Problematizar (trabalhando possibilidades outras) anuncia a todo o tempo perplexidades, busca continuadamente formas novas de olhar os problemas e desperta sem fim exercícios de pensamento que moldam leituras desafiadoras a naturalizações que, embaraçando a tentativa, estimulam o seu propósito. Estranhar o habitual e permitir a familiaridade do desconhecido requer uma disponibilidade treinada (aberta e diligente) na tarefa sempre árdua de divisar diferenças (presentes e ausentes) nos movimentos silenciosos das diferenciações articuladas que sossegam enrijadas no leito dos múltiplos interesses estabelecidos.
Para quem não alenta nem se fundamenta em rebanhos de espécie duvidosa, as demonstrações populares de desmedido espavento são sempre vistas com o olhar crítico da tolerância exigente. As evidências da numerosidade arrastam consigo (vezes sem conta) a possibilidade de achacados populismos que se corporizam nas imperfeições civilizacionais, quando não nas penúrias de toda a ordem, nas desesperanças da vida ou em crises presentes de futuros adiados.

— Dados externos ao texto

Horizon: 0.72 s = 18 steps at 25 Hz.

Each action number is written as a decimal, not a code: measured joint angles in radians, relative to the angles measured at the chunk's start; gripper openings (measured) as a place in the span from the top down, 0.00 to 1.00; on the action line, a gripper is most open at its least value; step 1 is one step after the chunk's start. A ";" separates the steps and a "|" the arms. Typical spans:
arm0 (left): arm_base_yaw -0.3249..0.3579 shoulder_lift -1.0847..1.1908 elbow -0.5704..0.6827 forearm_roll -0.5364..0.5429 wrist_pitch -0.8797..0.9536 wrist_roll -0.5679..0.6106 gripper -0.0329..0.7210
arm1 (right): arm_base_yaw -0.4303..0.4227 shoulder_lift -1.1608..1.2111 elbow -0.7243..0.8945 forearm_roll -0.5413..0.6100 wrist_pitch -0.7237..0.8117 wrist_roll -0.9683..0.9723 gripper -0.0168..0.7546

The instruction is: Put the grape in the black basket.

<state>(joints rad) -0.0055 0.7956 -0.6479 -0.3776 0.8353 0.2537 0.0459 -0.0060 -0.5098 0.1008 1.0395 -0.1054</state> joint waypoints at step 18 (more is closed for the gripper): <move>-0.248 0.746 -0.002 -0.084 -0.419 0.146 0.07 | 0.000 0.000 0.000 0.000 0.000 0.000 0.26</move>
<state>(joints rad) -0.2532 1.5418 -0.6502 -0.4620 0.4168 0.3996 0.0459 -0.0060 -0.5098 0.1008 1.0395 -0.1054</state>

Se alguns políticos (ou políticas) exploram tais particularidades, os mercados possuem delas um saber feito pelas agulhas e linhas com que se cosem.

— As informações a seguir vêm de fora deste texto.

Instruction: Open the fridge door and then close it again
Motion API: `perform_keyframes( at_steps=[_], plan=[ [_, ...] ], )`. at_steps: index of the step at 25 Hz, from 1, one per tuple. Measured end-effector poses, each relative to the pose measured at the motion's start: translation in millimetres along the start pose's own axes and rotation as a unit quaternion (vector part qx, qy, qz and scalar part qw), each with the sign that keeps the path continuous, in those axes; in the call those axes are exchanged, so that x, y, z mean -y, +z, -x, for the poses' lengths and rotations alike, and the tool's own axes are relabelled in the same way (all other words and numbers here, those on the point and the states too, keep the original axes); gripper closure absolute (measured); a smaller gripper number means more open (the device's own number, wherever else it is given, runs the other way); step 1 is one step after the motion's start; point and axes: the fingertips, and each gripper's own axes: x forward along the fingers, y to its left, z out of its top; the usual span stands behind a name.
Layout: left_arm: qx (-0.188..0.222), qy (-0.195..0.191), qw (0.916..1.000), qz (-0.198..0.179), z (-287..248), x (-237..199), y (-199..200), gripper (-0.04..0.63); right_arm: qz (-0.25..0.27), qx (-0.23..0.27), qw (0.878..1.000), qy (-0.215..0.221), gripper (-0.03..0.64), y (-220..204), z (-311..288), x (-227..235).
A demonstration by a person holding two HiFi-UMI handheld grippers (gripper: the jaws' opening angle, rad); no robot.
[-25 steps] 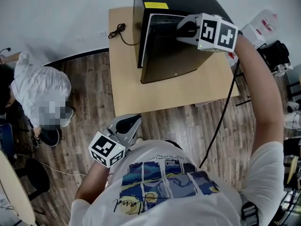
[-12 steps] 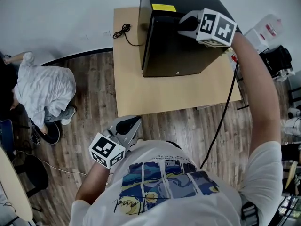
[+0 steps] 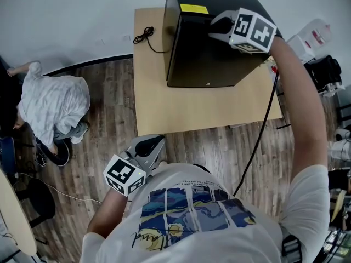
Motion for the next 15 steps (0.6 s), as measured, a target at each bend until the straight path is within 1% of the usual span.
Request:
perform_keyframes(
  at_steps=[7, 15],
  plan=[
    [-0.005, -0.004, 1.0000, -0.001, -3, 5, -1, 0.586, -0.001, 0.009, 1.000, -0.009, 0.580, -1, -1, 0],
    [-0.008, -0.004, 1.0000, 0.003, -4, 11, -6, 0.586, -0.004, 0.026, 0.999, -0.040, 0.580, 0, -1, 2]
  ],
)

Assim pensando, diria que a soberania de um qualquer populismo (político ou mercantil), numa sociedade tutelada por culturas de propaganda, nutre-se da exaltação de consumismos diversos com a cumplicidade sempre pronta e enérgica dos enredos mediáticos habilmente dóceis e (sobretudo) artificiosamente criativos. O irresistível anunciado, a necessidade fabricada, o desassossego excitado, tornam voluntário um gesto que (na sombra) embala o humano que nele se deixa adormecer. A necessidade desobriga-se assim da liberdade e da dignidade e amamenta o “kitsch” ardiloso que se alastra transversalmente por campos dispersos, todos eles submetidos (hoje, mais do que nunca) à lógica mercantil que nos incompleta.

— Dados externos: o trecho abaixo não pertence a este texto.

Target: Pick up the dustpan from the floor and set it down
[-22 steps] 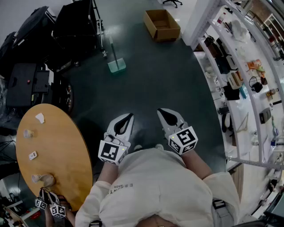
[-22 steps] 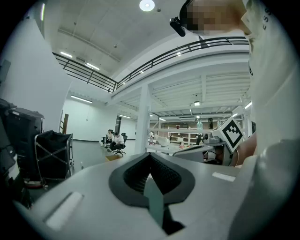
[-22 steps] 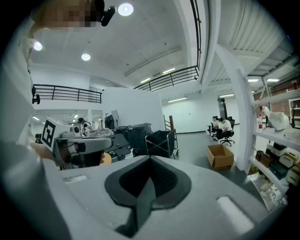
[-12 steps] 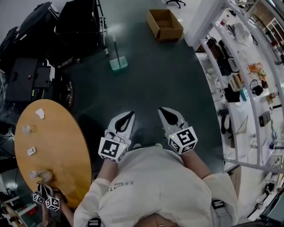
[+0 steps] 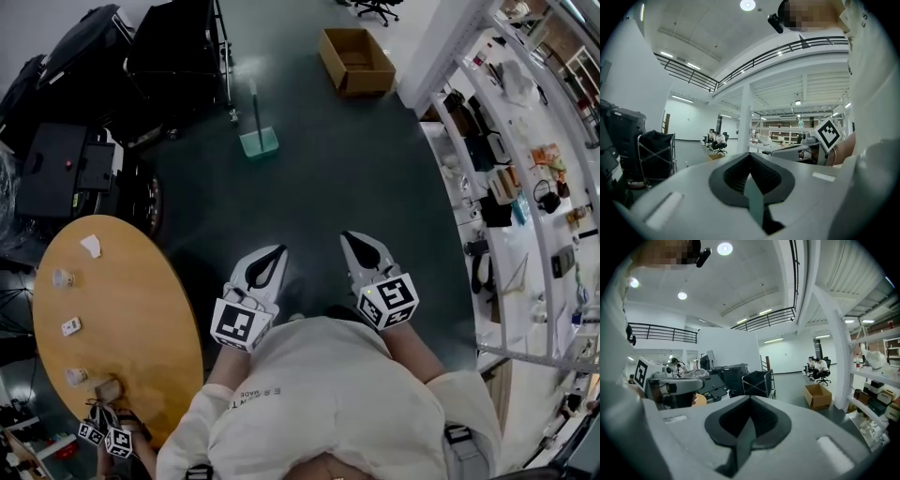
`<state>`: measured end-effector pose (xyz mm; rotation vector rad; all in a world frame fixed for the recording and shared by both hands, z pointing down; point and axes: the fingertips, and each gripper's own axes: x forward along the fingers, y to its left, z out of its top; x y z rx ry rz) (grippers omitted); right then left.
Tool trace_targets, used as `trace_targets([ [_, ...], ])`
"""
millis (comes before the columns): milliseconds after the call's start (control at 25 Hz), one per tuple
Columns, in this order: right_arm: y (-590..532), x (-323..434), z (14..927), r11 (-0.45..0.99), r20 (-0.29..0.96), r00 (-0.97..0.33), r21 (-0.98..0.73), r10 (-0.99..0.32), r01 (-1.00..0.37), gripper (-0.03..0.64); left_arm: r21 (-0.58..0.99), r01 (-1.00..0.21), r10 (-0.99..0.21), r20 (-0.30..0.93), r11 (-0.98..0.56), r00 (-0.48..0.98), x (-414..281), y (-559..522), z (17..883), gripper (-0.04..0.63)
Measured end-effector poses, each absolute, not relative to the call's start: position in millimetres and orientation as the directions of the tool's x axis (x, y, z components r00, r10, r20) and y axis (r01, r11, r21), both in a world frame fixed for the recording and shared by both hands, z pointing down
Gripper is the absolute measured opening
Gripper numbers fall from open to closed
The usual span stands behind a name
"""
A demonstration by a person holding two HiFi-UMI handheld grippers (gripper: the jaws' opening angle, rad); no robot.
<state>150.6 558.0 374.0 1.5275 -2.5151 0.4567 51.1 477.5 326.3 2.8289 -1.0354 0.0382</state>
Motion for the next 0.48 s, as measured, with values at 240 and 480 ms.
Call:
trace_targets([
  [240, 451.0, 157.8, 373.1, 0.428, 0.294, -0.461, -0.173, -0.837, -0.887, -0.011, 0.160, -0.662, -0.658, 0.082, -0.732, 0.748, 29.9, 444.9, 340.8, 0.017],
  [480, 345.8, 162.3, 382.0, 0.446, 0.292, -0.481, -0.179, -0.827, -0.877, -0.011, 0.171, -0.721, -0.717, 0.096, -0.671, 0.690, 14.5, 370.8, 355.1, 0.017],
])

A campanha do Pingo Doce, vale o que vale mas vale, no essencial, por que se entranha num espécime de populismo universalizado que, por muitas cambalhotas argumentativas que se deem, não deixa de constituir apenas mais uma forma (manhosa e, talvez por isso, rentável) de desumanização e, já agora, de revivalismo ideológico. O populismo sempre se revelou como meio expedito e despudorado de conservação ou de conquistas de poder(es). Neste particular, qualquer pessoa de bom senso não pode deixar de reconhecer que o Pingo Doce não se quis prestar à virtude da generosidade ou de uma outra qualquer grandeza humana ou social. O Pingo Doce foi apenas e simplesmente oportunista. Fez marketing, fez negócio e não deixou de fazer política. O 1º de Maio era a data conveniente para a convergência de tantos fazeres sem causa moral alguma. O populismo no seu melhor.